Residents crowd around the car shortly after it had crashed into a power pole and caught fire on Pah Rd in Cockle Bay on Friday. Photo / Supplied
Concerned residents fear a child or family could be hit by "boy racers" who are creating late-night havoc on some East Auckland streets.
On Friday night a car crashed into a power pole and then caught alight, leaving one person with serious injuries and an area of Cockle Bay without power.
Another person suffered moderate injuries.
It is the latest incident among several in recent months that have left locals both frustrated about driving behaviour in the area and also concerned it could only be a matter of time before someone loses their life.
"There is going to be a kid get hit one day or someone's going to go off the road into a family, that's the risk," Danny, who asked for his last name not to be used, told the Herald on Sunday.
Police yesterday confirmed they are now increasing patrols in Cockle Bay to clamp down on a long-standing boy racer problem in the area.
After Friday night's crash, with the car ablaze, residents rushed to extinguish it while others tended to a passenger who was unconscious, hanging outside the smashed door window.
Two people were taken to hospital in serious and moderate conditions. The person who was initially seriously injured is now in a stable condition.
A police spokesperson confirmed officers would be undertaking additional patrols in the Cockle Bay area, saying there was "no tolerance for illegal driving activity".
"We do not want drivers on the road who are endangering the lives of people in our communities."
Danny was one of many residents who rushed to the crash scene. Living on Cockle Bay Rd near the site of the incident, he said the car could be heard doing burnouts and drifting before it hit the power pole.
"We just heard this almighty screech and then a boom," he said.
Astonishingly, residents later heard cars doing burnouts nearby as the wreck was being taken away.
It was the latest in a long series of boy-racer incidents on a well-traversed loop of Botany streets. On Thursday, a street racer's car hit a parked car just 50m away from Friday's crash site.
Danny said boy racers took to the streets almost every night and had been an issue for more than a decade. He said residents were ready to give up reporting incidents, given their frequency and a prior lack of action from police.
"[Police] say, 'Just keep ringing back every time it happens', and I'm like, we're all ringing back every night."
Danny welcomed the additional police patrols, saying the issue was likely to end in disaster if there wasn't a crackdown on such driving behaviour in the area.
Another resident, who asked not to named, voiced the same fears.
Living near the intersection of Pah Rd and Shelly Bay Pde which is frequented by boy racers, she said prior crashes that had wrecked her fence made her fearful another incident might threaten her two daughters' lives.
"It worries me a bit because the girls' bedrooms are right on that corner, it wouldn't take much more for them to lose control and come through the side of the house."
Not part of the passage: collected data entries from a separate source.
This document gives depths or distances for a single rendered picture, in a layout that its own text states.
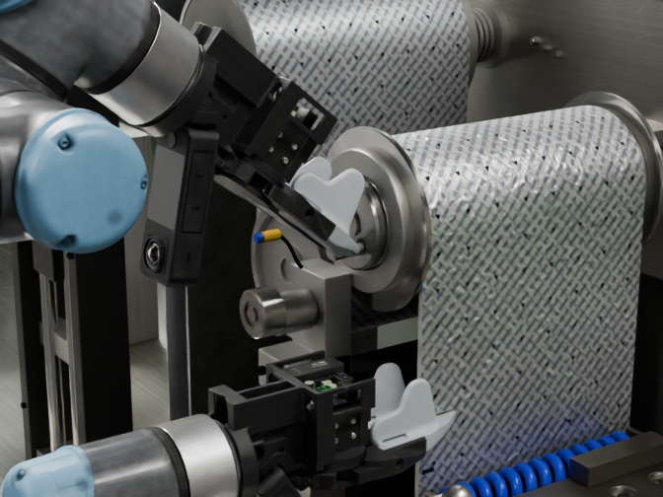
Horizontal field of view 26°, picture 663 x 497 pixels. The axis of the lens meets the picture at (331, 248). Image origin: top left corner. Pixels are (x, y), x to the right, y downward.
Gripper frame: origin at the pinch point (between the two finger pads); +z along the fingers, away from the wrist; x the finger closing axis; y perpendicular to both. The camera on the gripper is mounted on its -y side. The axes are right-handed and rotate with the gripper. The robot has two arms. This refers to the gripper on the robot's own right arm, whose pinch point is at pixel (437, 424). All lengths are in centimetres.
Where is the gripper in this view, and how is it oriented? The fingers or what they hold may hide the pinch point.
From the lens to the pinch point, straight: 115.9
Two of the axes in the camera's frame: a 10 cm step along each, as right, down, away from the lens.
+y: 0.0, -9.5, -3.0
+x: -5.6, -2.5, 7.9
Botany MP Christopher Luxon believed a meeting between residents, police and Auckland Transport was necessary to determine what roading or policing interventions could be made.
He was sympathetic towards residents who had lived with the issue for more than a decade.
"There are long-term Cockle Bay residents who, frankly, have just given up and have said, 'I've just got to live with this noise and this inconvenience happening'."
Howick Local Board chairwoman Adele White said she had seen no formal complaints from residents in the last six months, but believed there may have been concerns prior to that.
Nevertheless, she was dismayed to hear residents were living under such stress.
"I'm really concerned and I think that we need to decide whether this is an issue with the road or a driver behaviour issue, in which case the police should be informed so they can deal with that."
The issue of street racers' dangerous behaviour has become an increasing one nationally in recent years.
Last month Wellington City councillor Jenny Condie called for a new traffic bylaw that could ban large gatherings of cars. She said the move was to target boy racers and came after complaints and fears from residents.
Waikato police have also set up a new unit this year targeting street racing.
Also in the Waikato, a man was sentenced to six months' community detention and 12 months' intensive supervision after he fired several shots at boy racers who he claimed had terrorised his south Hamilton neighbourhood.
And last month residents in North Canterbury complained after a large gathering of street racers allegedly intimated them and drove dangerously on rural roads.
In 2009, National MP Judith Collins introduced the Vehicle Confiscation and Seizure Bill. It was a move by the future party leader to try to deal with boy racers and illegal street racing and gives the power for cars to be impounded and even crushed.
By the end of 2017, just three cars had been crushed.